MI: Unfortunately, you have a lot more worse memories … but, there was this really big game, everyone knows it as the Greg Lewis Game. So it was when [Brett] Favre was here, he threw this touchdown in the back of the end zone, with barely two feet in. It was a huge game and I was at that game, so that was really fun. The most recent was the Minneapolis Miracle with Stefon Diggs on the sideline, beating the Saints. I absolutely hate the Saints, so it was awesome for that.
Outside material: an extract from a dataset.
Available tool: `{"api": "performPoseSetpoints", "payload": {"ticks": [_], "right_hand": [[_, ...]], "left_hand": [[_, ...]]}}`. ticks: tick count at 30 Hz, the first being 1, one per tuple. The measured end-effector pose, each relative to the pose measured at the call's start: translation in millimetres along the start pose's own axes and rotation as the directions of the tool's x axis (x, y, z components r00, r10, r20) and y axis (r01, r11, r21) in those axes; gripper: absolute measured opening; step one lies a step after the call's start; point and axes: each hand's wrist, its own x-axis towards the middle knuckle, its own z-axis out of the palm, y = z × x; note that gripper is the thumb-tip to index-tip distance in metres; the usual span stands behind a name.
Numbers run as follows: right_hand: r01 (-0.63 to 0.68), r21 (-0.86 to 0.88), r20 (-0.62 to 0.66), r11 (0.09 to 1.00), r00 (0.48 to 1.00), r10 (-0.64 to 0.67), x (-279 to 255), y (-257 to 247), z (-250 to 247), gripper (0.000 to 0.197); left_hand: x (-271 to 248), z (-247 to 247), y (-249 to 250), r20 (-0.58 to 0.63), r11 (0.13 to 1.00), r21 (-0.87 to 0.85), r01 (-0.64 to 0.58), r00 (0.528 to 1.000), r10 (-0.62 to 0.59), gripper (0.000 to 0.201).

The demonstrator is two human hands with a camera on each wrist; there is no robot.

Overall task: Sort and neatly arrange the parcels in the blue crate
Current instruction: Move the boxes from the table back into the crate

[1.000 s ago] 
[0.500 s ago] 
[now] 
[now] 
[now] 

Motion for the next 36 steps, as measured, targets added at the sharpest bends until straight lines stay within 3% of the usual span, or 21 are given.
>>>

My wife and I share a car, and I had to bring her to work, and late in the game I was like, ‘Let them know that you’re going to be late, because I can’t drive while this is happening.’ She had left because she didn’t want to see me watch the rest of the game, and then I ran down to bring her to work and said, ‘They just won.’ It is unfortunate that we have a lot more painful memories, but there are some bright spots in there.

SI: What’s the craziest thing you would do if it would guarantee that the Vikings would win the Super Bowl this year?

MI: I was thinking that would be a question. … Outside of illegal activity, there’s really not much I wouldn’t do. They’ve had such a bad go of things, with how close they’ve been. Every year, when you think it’s good, it ends up being bad. There’s never anything I have thought of where I’ve said, ‘Oh, yeah, I would do that for a Super Bowl.’ But I think there’s a much smaller list of things I wouldn’t do for them to win a Super Bowl than things I would do.

SI: If you had to serve Aaron Rodgers a burrito, what would you put in it?

MI: Unfortunately, I think he’s actually a pretty chill dude. He doesn’t really care what people think about him, and you have to respect that. Obviously we hate him because we have to, when it’s on the field and what-not. I would definitely put together a great burrito that hopefully he wouldn’t like. I would be respectful about it, and hopefully he doesn’t like it, but I could say, Hey, I made it for you. I hope you do horrible. It would have to be respectful. … We just got super unlucky that he’s in our division.